Reproduce the listing exactly, please, with every line intact.

_Data block_
▼

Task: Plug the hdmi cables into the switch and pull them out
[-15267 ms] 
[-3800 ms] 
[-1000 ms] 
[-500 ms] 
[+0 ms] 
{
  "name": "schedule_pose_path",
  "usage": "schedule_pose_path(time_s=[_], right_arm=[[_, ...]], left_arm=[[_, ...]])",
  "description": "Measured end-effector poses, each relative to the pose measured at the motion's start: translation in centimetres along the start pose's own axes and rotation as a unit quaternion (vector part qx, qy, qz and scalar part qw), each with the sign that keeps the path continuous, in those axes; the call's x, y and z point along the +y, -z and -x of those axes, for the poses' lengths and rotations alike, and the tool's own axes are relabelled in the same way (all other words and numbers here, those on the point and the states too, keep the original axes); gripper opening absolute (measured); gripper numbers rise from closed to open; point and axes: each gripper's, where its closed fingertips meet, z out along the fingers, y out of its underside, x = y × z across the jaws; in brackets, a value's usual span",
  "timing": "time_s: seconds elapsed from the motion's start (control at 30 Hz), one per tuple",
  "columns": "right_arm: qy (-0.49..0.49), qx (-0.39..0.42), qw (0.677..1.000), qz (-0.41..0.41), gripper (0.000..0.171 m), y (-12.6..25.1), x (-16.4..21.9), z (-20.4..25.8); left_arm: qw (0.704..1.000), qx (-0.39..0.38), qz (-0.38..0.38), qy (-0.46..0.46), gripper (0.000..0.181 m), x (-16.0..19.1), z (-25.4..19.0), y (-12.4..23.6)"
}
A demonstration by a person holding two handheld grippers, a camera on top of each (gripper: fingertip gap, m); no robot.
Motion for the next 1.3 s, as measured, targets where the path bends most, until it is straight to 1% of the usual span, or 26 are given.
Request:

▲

_Task answer_
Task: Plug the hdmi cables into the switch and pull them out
[-15267 ms] 
[-3800 ms] 
[-1000 ms] 
[-500 ms] 
[+0 ms] 
{
  "name": "schedule_pose_path",
  "usage": "schedule_pose_path(time_s=[_], right_arm=[[_, ...]], left_arm=[[_, ...]])",
  "description": "Measured end-effector poses, each relative to the pose measured at the motion's start: translation in centimetres along the start pose's own axes and rotation as a unit quaternion (vector part qx, qy, qz and scalar part qw), each with the sign that keeps the path continuous, in those axes; the call's x, y and z point along the +y, -z and -x of those axes, for the poses' lengths and rotations alike, and the tool's own axes are relabelled in the same way (all other words and numbers here, those on the point and the states too, keep the original axes); gripper opening absolute (measured); gripper numbers rise from closed to open; point and axes: each gripper's, where its closed fingertips meet, z out along the fingers, y out of its underside, x = y × z across the jaws; in brackets, a value's usual span",
  "timing": "time_s: seconds elapsed from the motion's start (control at 30 Hz), one per tuple",
  "columns": "right_arm: qy (-0.49..0.49), qx (-0.39..0.42), qw (0.677..1.000), qz (-0.41..0.41), gripper (0.000..0.171 m), y (-12.6..25.1), x (-16.4..21.9), z (-20.4..25.8); left_arm: qw (0.704..1.000), qx (-0.39..0.38), qz (-0.38..0.38), qy (-0.46..0.46), gripper (0.000..0.181 m), x (-16.0..19.1), z (-25.4..19.0), y (-12.4..23.6)"
}
A demonstration by a person holding two handheld grippers, a camera on top of each (gripper: fingertip gap, m); no robot.
Motion for the next 1.3 s, as measured, targets where the path bends most, until it is straight to 1% of the usual span, or 26 are given.
Request:

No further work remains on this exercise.